Von der Abgasaffäre hat sich Volkswagen bis heute nicht richtig erholt. Der Konzern wurde zu horrenden Strafzahlungen verpflichtet. Und hat Jahr für Jahr Marktanteile verloren. Nicht zuletzt auch deshalb, weil die Wolfsburger den Einstieg in die Elektromobilität verschlafen haben. So verkauft sich das intern als Golf-Nachfolger gedachte Modell ID.3 nicht einmal ansatzweise so gut wie gedacht.

Spätestens, seit Deutschland Ende 2023 die staatliche Umweltprämie für Elektroautos ersatzlos gestrichen hat, wird klar, wie gross der Rückstand der deutschen Autoindustrie auf Tesla und die vielen chinesischen Produzenten ist.
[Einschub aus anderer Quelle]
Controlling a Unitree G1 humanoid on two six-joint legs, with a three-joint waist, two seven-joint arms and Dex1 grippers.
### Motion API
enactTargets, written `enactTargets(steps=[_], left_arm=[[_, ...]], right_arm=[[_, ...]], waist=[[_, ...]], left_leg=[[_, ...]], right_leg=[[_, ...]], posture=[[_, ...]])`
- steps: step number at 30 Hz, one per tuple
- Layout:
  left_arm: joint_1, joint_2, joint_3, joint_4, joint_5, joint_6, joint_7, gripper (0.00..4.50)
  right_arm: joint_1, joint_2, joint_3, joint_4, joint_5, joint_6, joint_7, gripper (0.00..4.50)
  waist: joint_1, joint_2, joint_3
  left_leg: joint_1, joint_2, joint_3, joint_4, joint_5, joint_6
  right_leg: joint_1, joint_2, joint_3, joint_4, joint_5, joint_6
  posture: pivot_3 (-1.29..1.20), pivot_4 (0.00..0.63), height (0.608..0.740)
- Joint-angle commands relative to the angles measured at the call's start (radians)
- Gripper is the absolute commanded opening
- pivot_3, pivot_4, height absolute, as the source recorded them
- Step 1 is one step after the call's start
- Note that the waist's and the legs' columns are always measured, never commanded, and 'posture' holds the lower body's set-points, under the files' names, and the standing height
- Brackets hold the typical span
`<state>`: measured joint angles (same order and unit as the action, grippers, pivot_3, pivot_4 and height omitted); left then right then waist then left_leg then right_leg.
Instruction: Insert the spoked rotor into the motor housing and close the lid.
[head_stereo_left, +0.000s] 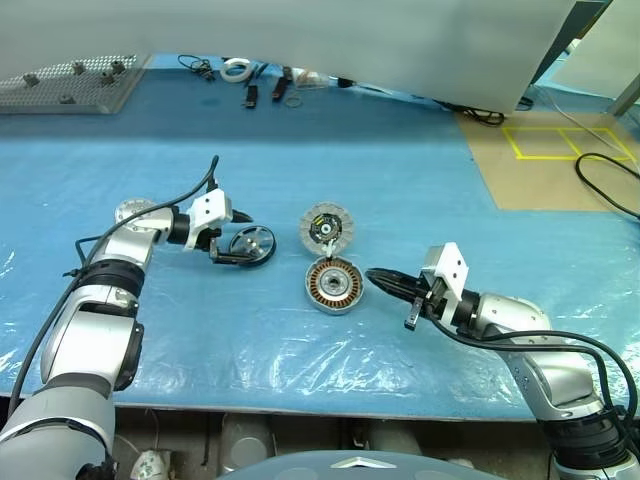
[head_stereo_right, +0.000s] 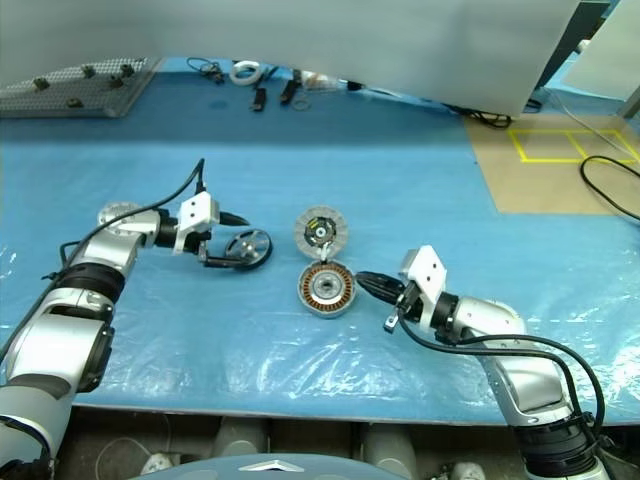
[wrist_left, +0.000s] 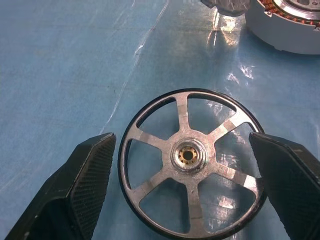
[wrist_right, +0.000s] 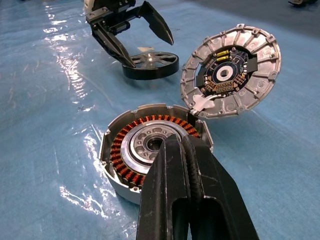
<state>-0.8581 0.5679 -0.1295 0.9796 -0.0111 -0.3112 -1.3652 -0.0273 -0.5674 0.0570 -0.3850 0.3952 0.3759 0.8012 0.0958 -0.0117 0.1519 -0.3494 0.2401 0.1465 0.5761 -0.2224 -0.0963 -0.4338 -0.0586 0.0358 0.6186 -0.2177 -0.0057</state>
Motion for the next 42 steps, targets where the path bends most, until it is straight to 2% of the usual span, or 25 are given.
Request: enactTargets(steps=[1, 8, 19, 24, 33, 41, 42], left_arm=[[-0.028, -0.003, 0.006, -0.007, -0.002, -0.011, -0.004, 4.5], [-0.033, 0.02, -0.028, -0.008, 0.052, 0.041, -0.026, 4.5], [-0.078, 0.058, -0.057, -0.158, 0.062, 0.152, -0.104, 4.5], [-0.133, 0.054, -0.06, -0.14, 0.055, 0.037, -0.13, 4.5], [-0.328, 0.053, -0.119, 0.074, 0.13, -0.133, -0.24, 4.5], [-0.384, 0.041, -0.191, 0.162, 0.156, -0.208, -0.249, 4.5], [-0.382, 0.041, -0.193, 0.164, 0.156, -0.214, -0.249, 4.32]], right_arm=[[-0.026, 0.009, 0.01, -0.015, -0.004, -0.007, -0.004, 0.03], [-0.038, 0.003, 0.01, -0.046, -0.002, 0.029, -0.018, 0.03], [-0.022, 0.0, 0.013, -0.04, -0.017, 0.024, -0.016, 0.03], [-0.016, -0.002, 0.008, -0.021, -0.021, 0.01, -0.001, 0.03], [-0.012, -0.005, 0.012, -0.055, -0.019, 0.041, -0.012, 0.03], [0.025, -0.003, 0.006, -0.106, -0.015, 0.069, -0.046, 0.03], [0.032, -0.004, 0.004, -0.109, -0.016, 0.068, -0.048, 0.0]], waist=[[0.0, 0.0, 0.0], [0.0, 0.0, 0.0], [0.0, 0.0, 0.0], [0.001, -0.001, 0.001], [0.001, -0.002, 0.002], [0.002, -0.004, 0.003], [0.003, -0.004, 0.003]], left_leg=[[0.0, 0.0, 0.0, 0.0, 0.0, 0.0], [0.0, 0.0, 0.0, 0.0, 0.0, 0.0], [0.0, 0.0, 0.0, 0.0, 0.0, 0.0], [0.0, 0.0, 0.0, 0.0, 0.0, 0.0], [0.0, 0.0, 0.0, -0.001, 0.0, 0.0], [0.0, 0.0, -0.001, -0.002, 0.0, 0.0], [0.0, 0.0, -0.001, -0.001, 0.0, 0.0]], right_leg=[[0.0, 0.0, 0.0, 0.0, 0.0, 0.0], [0.0, 0.0, 0.0, 0.0, 0.0, 0.0], [0.0, 0.0, -0.001, 0.0, 0.0, 0.0], [0.0, 0.0, -0.001, -0.001, 0.0, 0.0], [0.0, 0.0, -0.001, -0.001, 0.0, 0.0], [0.0, 0.0, -0.002, -0.002, 0.0, 0.0], [0.0, 0.0, -0.002, -0.002, 0.0, 0.0]], posture=[[0.0, 0.15, 0.74], [0.0, 0.15, 0.74], [0.0, 0.15, 0.74], [0.0, 0.15, 0.74], [0.0, 0.15, 0.74], [0.0, 0.15, 0.74], [0.0, 0.15, 0.74]])
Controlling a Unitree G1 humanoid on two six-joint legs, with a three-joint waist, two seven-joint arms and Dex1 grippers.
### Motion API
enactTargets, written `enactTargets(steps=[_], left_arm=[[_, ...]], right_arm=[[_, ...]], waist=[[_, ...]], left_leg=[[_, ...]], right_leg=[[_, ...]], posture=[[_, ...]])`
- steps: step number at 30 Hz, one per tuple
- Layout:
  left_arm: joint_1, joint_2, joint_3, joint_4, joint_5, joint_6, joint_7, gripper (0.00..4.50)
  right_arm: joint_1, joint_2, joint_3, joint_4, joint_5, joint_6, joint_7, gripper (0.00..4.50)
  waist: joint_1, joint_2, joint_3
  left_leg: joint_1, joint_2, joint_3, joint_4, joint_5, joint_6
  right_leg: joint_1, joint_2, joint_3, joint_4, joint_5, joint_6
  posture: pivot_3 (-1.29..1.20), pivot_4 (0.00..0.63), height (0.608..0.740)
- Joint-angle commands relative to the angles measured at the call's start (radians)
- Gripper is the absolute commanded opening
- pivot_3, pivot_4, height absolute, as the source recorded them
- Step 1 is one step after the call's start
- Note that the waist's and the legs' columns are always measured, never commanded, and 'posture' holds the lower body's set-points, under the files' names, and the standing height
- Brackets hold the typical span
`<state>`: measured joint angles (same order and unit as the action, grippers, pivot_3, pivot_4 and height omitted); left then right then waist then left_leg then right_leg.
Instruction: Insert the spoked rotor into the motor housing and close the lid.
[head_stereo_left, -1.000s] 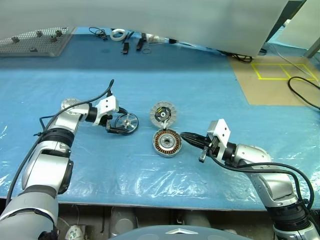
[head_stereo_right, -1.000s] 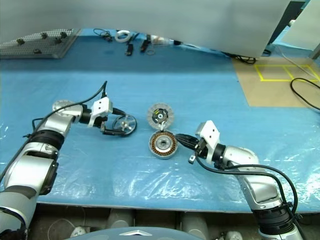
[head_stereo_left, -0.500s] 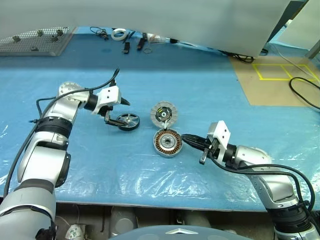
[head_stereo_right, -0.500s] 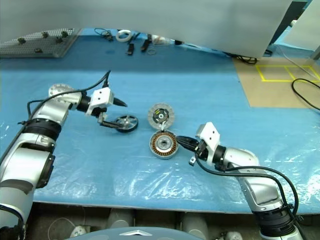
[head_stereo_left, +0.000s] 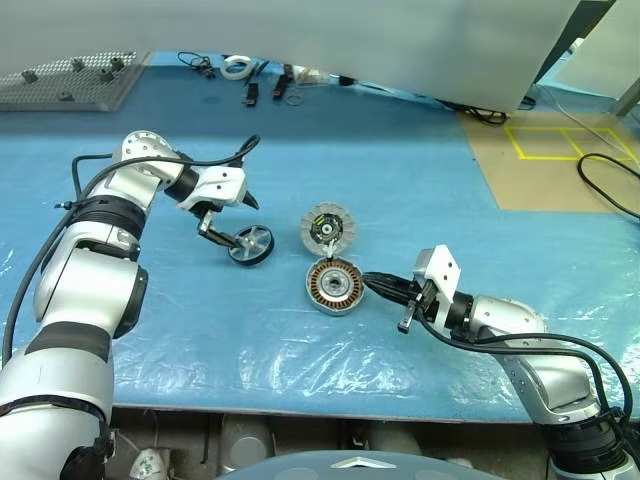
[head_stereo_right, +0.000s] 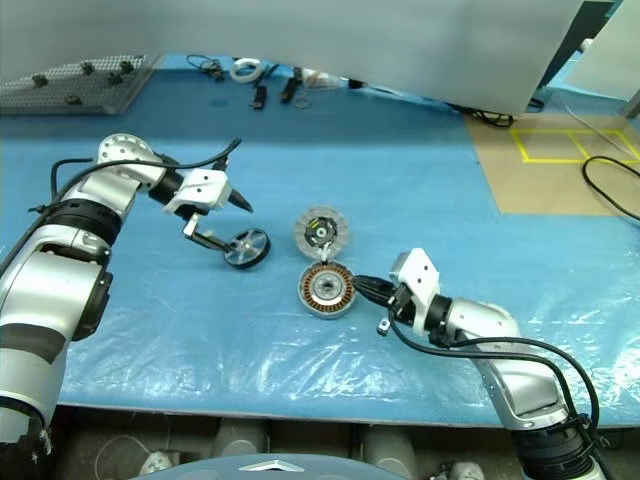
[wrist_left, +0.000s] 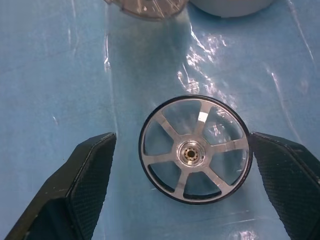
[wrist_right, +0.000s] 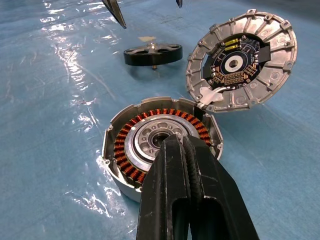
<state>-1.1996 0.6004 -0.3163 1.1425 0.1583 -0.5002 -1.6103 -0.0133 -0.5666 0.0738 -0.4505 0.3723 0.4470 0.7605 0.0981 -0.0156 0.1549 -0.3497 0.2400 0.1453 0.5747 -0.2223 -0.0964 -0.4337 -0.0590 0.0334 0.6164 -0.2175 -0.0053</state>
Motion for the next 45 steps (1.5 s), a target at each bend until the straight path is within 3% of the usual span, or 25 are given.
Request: enactTargets(steps=[1, 4, 10, 13, 27, 33, 45], left_arm=[[-0.036, 0.01, -0.013, 0.004, -0.017, -0.026, -0.004, 4.13], [-0.018, 0.016, -0.024, 0.008, 0.002, -0.056, -0.004, 3.34], [-0.02, 0.024, -0.062, 0.019, -0.004, -0.069, -0.004, 3.34], [-0.011, 0.021, -0.061, 0.025, 0.016, -0.088, 0.002, 2.78], [-0.022, -0.04, -0.054, 0.076, 0.089, -0.091, 0.056, 2.78], [-0.029, -0.044, -0.081, 0.111, 0.167, -0.083, 0.158, 2.78], [-0.019, -0.079, -0.072, 0.121, 0.191, -0.092, 0.144, 2.78]], right_arm=[[0.025, -0.004, -0.013, -0.049, 0.008, -0.001, -0.011, 0.0], [0.038, -0.006, -0.014, -0.05, 0.01, -0.005, -0.01, 0.0], [0.024, -0.013, -0.015, -0.042, 0.011, 0.001, -0.007, 0.0], [0.012, -0.011, -0.01, -0.04, 0.014, 0.01, -0.011, 0.0], [0.064, -0.009, -0.016, -0.017, 0.003, -0.034, -0.004, 0.0], [0.067, -0.003, -0.008, -0.075, 0.01, 0.01, -0.043, 0.0], [0.076, -0.01, -0.018, -0.058, 0.006, 0.006, -0.05, 0.0]], waist=[[0.0, 0.0, 0.0], [0.001, 0.0, 0.0], [0.0, 0.0, 0.0], [0.0, 0.0, 0.0], [0.002, -0.001, 0.0], [-0.001, -0.001, 0.0], [0.003, -0.001, 0.0]], left_leg=[[0.0, 0.0, 0.0, 0.0, 0.0, 0.0], [0.0, 0.0, 0.0, 0.0, 0.0, 0.0], [0.0, 0.0, 0.0, 0.0, 0.0, 0.0], [0.0, 0.0, 0.0, 0.0, 0.0, 0.0], [0.0, 0.0, 0.0, 0.0, 0.0, 0.0], [0.001, 0.0, 0.0, 0.001, 0.0, 0.0], [0.001, 0.0, -0.001, 0.001, 0.0, 0.0]], right_leg=[[0.0, 0.0, 0.0, 0.0, 0.0, 0.0], [0.0, 0.0, 0.0, 0.0, 0.0, 0.0], [0.001, 0.0, 0.0, 0.0, 0.0, 0.0], [0.001, 0.0, 0.0, 0.0, 0.0, 0.0], [0.002, 0.0, 0.0, 0.0, 0.0, 0.0], [0.003, 0.0, 0.0, 0.001, 0.0, 0.0], [0.003, -0.001, 0.0, 0.0, 0.0, 0.0]], posture=[[0.0, 0.15, 0.74], [0.0, 0.15, 0.74], [0.0, 0.15, 0.74], [0.0, 0.15, 0.74], [0.0, 0.15, 0.74], [0.0, 0.15, 0.74], [0.0, 0.15, 0.74]])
Um aufzuschliessen, braucht Volkswagen Investitionen in Milliardenhöhe. Mit Hochdruck arbeiten die Entwickler derzeit an einem Auto, das rein elektrisch fährt, sämtliche Mobilitätsbedürfnisse abdeckt – und nur 25'000 Euro kostet. Das geht ins Geld. Geld, das Volkswagen seit dem Abgasskandal nicht mehr hat. Und nun eisern zusammensparen muss, um den Anschluss nicht ganz zu verlieren.

«Müssen Wettbewerbsfähigkeit bewahren»

Die schwierige Situation der Autoindustrie beunruhigt auch die Europäische Kommission. Die Lage der Branche sei «nicht rosig», es bringe nichts, sie zu beschönigen, sagt Industriekommissar Thierry Breton (69) dem «Handelsblatt». «Die Ankündigungen von Werksschliessungen besorgen mich sehr», sagt der Franzose. Es müsse darum gehen, «unser Know-how, unsere Innovationskraft und unsere Wettbewerbsfähigkeit zu bewahren und zu erhalten».

Breton führt die Krise darauf zurück, dass es europäischen Herstellern nicht gelingt, ihre Kunden von der Elektromobilität zu überzeugen. Ob der Umstieg auf die Elektromobilität in Europa ein Erfolg wird, hängt entscheidend vom Ausbau der Ladeinfrastruktur ab. Hier sieht er erhebliche Defizite. «Öffentliche Ladestationen sind nach wie vor stark auf Deutschland, Frankreich und die Niederlande konzentriert, auf die fast zwei Drittel der in der EU installierten öffentlichen Ladestationen entfallen», sagt er.